_DATA EXCERPT_
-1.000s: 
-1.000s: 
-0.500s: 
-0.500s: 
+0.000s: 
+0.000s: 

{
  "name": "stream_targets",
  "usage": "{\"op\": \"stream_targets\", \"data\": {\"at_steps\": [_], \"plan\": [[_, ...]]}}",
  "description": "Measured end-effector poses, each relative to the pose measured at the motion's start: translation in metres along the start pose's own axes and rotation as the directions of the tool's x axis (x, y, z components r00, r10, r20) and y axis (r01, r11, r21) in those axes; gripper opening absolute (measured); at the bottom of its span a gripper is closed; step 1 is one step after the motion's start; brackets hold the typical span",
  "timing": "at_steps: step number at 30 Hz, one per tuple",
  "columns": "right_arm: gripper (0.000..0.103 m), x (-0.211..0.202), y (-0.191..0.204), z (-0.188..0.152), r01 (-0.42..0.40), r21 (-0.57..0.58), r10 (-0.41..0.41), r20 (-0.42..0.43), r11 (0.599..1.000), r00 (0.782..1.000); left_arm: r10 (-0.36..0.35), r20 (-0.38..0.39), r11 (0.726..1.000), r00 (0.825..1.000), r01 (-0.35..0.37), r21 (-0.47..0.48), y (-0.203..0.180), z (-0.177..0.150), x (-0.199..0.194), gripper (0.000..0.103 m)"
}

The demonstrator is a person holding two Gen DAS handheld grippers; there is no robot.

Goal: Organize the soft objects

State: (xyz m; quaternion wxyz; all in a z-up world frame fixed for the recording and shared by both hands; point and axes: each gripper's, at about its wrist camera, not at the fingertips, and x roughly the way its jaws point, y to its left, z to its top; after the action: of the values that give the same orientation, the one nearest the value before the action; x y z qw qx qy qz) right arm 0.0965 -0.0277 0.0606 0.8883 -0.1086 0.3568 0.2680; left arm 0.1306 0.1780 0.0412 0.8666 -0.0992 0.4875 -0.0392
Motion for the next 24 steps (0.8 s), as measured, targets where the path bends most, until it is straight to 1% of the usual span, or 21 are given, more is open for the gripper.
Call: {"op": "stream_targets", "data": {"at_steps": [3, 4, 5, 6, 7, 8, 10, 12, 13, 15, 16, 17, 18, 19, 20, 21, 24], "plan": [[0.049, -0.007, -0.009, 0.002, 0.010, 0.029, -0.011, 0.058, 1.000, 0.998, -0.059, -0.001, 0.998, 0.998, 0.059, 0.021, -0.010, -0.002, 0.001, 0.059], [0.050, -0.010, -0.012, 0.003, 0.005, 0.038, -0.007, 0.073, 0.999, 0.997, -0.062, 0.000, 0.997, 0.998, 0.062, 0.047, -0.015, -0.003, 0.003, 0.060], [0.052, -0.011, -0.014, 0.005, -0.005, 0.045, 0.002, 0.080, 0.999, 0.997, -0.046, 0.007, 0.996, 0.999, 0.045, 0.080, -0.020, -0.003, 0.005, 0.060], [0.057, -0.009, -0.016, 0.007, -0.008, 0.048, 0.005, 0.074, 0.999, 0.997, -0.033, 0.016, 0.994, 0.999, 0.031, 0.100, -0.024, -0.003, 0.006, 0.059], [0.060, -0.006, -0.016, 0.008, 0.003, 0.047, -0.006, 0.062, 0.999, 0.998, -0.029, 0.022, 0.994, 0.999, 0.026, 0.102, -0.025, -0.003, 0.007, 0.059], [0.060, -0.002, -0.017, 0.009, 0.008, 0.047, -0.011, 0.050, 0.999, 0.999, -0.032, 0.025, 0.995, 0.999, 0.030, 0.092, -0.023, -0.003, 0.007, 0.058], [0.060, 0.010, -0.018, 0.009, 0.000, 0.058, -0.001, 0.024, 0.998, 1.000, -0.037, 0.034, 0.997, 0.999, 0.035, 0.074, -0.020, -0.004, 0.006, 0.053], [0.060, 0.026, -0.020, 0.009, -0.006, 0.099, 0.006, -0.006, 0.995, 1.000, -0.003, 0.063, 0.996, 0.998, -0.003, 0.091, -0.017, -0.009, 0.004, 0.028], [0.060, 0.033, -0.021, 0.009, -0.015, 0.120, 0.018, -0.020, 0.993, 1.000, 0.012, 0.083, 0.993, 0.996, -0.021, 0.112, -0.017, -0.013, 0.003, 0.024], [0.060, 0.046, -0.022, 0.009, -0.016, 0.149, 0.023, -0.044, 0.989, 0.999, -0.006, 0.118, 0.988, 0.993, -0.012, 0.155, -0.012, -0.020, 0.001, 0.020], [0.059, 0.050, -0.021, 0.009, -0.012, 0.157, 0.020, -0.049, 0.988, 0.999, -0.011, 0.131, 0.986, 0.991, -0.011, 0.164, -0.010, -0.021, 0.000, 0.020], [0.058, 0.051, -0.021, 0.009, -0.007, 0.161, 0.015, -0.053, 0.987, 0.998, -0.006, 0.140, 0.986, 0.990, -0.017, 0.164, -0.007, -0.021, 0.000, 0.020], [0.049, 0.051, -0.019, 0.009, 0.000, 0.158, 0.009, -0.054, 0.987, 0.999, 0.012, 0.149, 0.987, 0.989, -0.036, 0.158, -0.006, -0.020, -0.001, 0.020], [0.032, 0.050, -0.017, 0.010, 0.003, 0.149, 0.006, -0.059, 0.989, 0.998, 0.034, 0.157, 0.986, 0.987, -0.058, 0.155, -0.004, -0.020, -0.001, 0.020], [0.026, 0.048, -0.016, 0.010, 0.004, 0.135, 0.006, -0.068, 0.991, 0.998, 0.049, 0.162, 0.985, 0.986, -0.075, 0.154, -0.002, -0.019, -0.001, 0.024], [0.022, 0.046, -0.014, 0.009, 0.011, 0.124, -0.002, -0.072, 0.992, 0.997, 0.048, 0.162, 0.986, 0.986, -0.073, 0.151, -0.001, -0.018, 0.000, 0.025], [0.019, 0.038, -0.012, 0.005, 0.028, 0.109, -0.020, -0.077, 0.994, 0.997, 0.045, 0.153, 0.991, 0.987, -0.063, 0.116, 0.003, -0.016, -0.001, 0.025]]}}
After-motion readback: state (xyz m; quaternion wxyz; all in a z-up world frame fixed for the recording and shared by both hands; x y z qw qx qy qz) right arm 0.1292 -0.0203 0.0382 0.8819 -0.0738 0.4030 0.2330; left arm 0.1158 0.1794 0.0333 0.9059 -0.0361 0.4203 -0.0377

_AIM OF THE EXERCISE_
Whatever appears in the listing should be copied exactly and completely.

_RESULT FOR THIS EXERCISE_
-1.000s: 
-1.000s: 
-0.500s: 
-0.500s: 
+0.000s: 
+0.000s: 

{
  "name": "stream_targets",
  "usage": "{\"op\": \"stream_targets\", \"data\": {\"at_steps\": [_], \"plan\": [[_, ...]]}}",
  "description": "Measured end-effector poses, each relative to the pose measured at the motion's start: translation in metres along the start pose's own axes and rotation as the directions of the tool's x axis (x, y, z components r00, r10, r20) and y axis (r01, r11, r21) in those axes; gripper opening absolute (measured); at the bottom of its span a gripper is closed; step 1 is one step after the motion's start; brackets hold the typical span",
  "timing": "at_steps: step number at 30 Hz, one per tuple",
  "columns": "right_arm: gripper (0.000..0.103 m), x (-0.211..0.202), y (-0.191..0.204), z (-0.188..0.152), r01 (-0.42..0.40), r21 (-0.57..0.58), r10 (-0.41..0.41), r20 (-0.42..0.43), r11 (0.599..1.000), r00 (0.782..1.000); left_arm: r10 (-0.36..0.35), r20 (-0.38..0.39), r11 (0.726..1.000), r00 (0.825..1.000), r01 (-0.35..0.37), r21 (-0.47..0.48), y (-0.203..0.180), z (-0.177..0.150), x (-0.199..0.194), gripper (0.000..0.103 m)"
}

The demonstrator is a person holding two Gen DAS handheld grippers; there is no robot.

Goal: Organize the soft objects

State: (xyz m; quaternion wxyz; all in a z-up world frame fixed for the recording and shared by both hands; point and axes: each gripper's, at about its wrist camera, not at the fingertips, and x roughly the way its jaws point, y to its left, z to its top; after the action: of the values that give the same orientation, the one nearest the value before the action; x y z qw qx qy qz) right arm 0.0965 -0.0277 0.0606 0.8883 -0.1086 0.3568 0.2680; left arm 0.1306 0.1780 0.0412 0.8666 -0.0992 0.4875 -0.0392
Motion for the next 24 steps (0.8 s), as measured, targets where the path bends most, until it is straight to 1% of the usual span, or 21 are given, more is open for the gripper.
Call: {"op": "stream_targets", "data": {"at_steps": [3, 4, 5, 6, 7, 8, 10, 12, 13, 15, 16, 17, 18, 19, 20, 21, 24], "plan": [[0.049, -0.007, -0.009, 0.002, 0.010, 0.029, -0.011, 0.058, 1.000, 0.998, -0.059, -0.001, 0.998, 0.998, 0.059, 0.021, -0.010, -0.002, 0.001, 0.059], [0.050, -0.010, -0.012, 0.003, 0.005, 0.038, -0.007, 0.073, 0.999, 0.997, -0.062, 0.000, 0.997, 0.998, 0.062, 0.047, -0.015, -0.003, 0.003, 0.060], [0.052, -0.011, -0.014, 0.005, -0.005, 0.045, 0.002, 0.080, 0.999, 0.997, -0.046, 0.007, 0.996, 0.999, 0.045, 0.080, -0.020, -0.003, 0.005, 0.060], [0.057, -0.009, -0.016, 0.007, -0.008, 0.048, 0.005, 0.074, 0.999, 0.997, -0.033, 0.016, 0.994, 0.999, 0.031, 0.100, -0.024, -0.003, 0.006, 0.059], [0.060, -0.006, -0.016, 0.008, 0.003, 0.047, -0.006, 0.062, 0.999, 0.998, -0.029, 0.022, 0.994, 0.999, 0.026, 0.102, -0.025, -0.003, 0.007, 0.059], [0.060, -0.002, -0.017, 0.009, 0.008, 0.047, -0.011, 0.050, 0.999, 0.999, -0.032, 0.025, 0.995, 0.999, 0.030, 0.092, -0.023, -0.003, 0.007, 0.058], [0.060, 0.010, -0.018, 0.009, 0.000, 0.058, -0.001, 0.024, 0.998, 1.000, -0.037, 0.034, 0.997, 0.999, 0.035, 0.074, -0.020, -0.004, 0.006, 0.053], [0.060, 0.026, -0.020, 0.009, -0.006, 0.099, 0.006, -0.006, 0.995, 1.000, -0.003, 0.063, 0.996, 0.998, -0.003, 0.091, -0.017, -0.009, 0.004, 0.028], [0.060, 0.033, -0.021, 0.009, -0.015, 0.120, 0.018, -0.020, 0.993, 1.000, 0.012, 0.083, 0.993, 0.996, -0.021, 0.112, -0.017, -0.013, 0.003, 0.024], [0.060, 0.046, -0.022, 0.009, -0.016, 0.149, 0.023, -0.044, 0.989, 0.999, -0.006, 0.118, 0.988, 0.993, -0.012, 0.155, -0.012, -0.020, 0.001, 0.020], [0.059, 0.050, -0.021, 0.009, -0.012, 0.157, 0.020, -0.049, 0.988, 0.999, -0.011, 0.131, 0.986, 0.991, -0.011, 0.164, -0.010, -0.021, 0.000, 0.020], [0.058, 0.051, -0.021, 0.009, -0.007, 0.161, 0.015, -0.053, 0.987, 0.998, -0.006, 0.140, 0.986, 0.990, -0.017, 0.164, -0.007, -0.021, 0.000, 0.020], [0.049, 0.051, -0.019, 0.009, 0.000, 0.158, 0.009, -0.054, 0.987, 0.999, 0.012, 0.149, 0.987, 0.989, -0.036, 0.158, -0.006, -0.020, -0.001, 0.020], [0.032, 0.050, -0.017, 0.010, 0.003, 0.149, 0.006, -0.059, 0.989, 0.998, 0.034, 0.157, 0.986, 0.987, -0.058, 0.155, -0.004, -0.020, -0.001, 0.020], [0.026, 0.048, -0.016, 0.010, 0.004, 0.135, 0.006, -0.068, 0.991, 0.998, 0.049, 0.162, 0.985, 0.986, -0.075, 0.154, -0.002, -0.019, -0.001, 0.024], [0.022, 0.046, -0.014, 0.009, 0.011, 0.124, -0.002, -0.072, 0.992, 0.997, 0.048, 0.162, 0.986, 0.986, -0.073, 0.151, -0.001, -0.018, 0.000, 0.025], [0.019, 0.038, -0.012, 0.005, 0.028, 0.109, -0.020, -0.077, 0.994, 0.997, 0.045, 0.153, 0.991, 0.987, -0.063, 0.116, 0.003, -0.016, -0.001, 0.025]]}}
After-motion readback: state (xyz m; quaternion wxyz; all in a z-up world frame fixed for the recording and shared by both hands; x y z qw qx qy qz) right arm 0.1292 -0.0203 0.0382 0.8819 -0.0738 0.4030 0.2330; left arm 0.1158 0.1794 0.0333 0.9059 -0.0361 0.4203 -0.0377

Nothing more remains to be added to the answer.